As a genius in programming I was interrested in how PI Pico will deal with infinite loop of some math (may to be hot?), so I made a "code" with While True :
. Right after I press "Run" in Thonny, it saves program into memory, so a second after Pico disappear from device list. BOOM.
You can put any new .uf2 sketch and it will works fine. You can start in BOOTSEL mode, but here is no "wrong" file - just initial files with help, which doesn't help much. As soon as you put python' .uf2 back (say instead of blink), it returns to infinite loop.
This wasn't my plan.
Well, if Pico works with any other program, the thing is in code of python interpretator, which runs main.py
right after start. This file doesn't exists in "file" folder, so here have to be other one - probably virtual - disk with files visible from Thonny (which can't be used now as soon as Pico cannot communicate via virtual comport).
So how does Pico stores files for python?
Well, if You will scroll down the page "Getting started with Pico" you will found uf2 for Resetting Flash memory.
OR you can read below
- Go to picotool and install it (you can find detailed instruction in Pico books)
- Find what HEX-editor is suitable for you, in my case it is "Sublime Text" and viewer (in my case MC)
- A terminal window
- Put python' .uf2 back to Pico using BOOTSEL mode.
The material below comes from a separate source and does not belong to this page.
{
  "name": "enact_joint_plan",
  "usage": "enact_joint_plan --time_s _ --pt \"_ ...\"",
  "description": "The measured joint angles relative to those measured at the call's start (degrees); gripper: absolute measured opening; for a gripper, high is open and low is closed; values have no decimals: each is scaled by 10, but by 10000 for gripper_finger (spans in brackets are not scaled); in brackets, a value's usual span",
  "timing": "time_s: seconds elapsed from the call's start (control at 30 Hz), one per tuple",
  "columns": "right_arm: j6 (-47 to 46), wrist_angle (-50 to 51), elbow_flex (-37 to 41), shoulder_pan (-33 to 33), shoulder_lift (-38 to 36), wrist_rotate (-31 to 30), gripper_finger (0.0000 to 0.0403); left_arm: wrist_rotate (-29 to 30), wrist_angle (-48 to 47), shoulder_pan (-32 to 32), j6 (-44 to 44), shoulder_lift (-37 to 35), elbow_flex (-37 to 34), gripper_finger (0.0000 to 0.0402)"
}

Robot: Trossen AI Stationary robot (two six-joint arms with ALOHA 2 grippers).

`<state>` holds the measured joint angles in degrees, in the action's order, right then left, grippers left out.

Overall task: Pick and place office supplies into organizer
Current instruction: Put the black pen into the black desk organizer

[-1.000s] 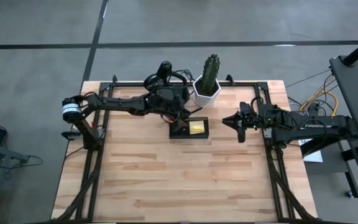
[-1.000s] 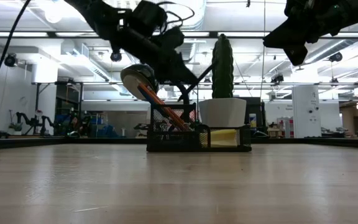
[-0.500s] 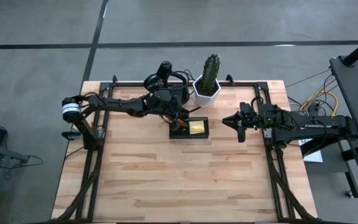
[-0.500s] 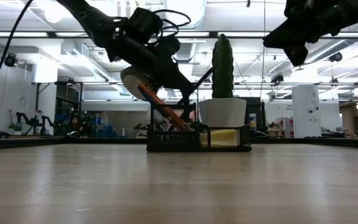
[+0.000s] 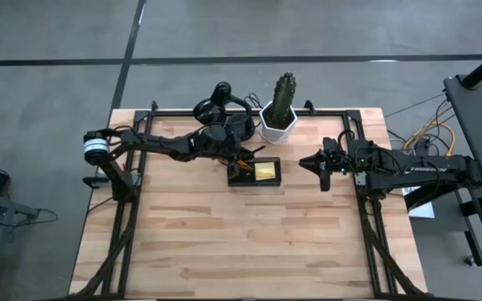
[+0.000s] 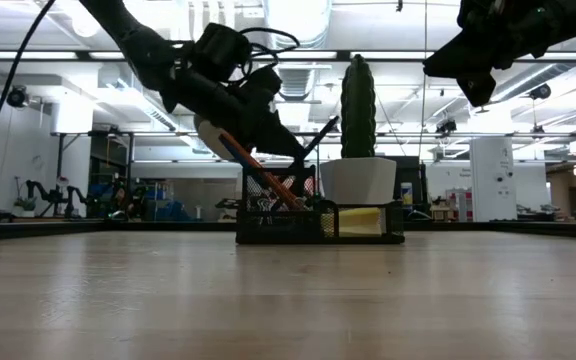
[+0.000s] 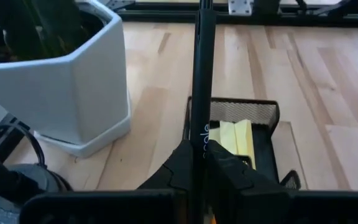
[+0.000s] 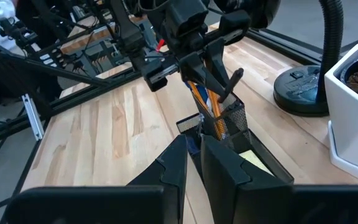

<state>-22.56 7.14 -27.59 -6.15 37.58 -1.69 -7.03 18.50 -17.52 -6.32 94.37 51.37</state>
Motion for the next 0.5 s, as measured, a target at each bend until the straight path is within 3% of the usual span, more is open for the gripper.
enact_joint_plan --time_s 0.23,0.5 --pt "0 0 0 0 0 0 38 0 10 0 2 0 1 16" --pt "0 0 0 0 0 0 38 0 11 0 1 0 -1 55"
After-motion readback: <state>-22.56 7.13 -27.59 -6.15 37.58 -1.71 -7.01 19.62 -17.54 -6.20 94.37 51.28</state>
Pico will restart and hangs, but in our case it is OK
- Reboot Pico in BOOTSEL mode again to operate with picotool
- Use
picotool info -a
and find address info ofembedded drive
, in my caseembedded drive: 0x100a0000-0x10200000 (1408K): MicroPython
- Lets dump it using
picotool save -r 0x100a0000 0x10200000 ~/Desktop/pico.bin
this will give us 1441792 bytes file - Make copy:
cp ~/Desktop/pico.bin ~/Desktop/pico.bak
just for a case - Open .bin file in HEX viewer to be sure you see something like 6C69 7474 6C65 6673 2FE0 (which is
littlefs/
btw) - Scroll through file to find your wrong code
- Simple edit your code, may be overwriting first letters of each row with hash (# is 23 in HEX) OR do as I did: put FF instead whole code
- Save binary file and check its size (must be same!)
- Now it is time to return file to Pico:
picotool load ~/Desktop/pico.bin -t bin -o 0x100a0000
- Reboot:
picotool reboot
Well, I make it brick right in 11th minute of the very first try. I tried to find a solution in internet but wasn't succeed. So I've documented what found in next 40 minutes. It was FUN!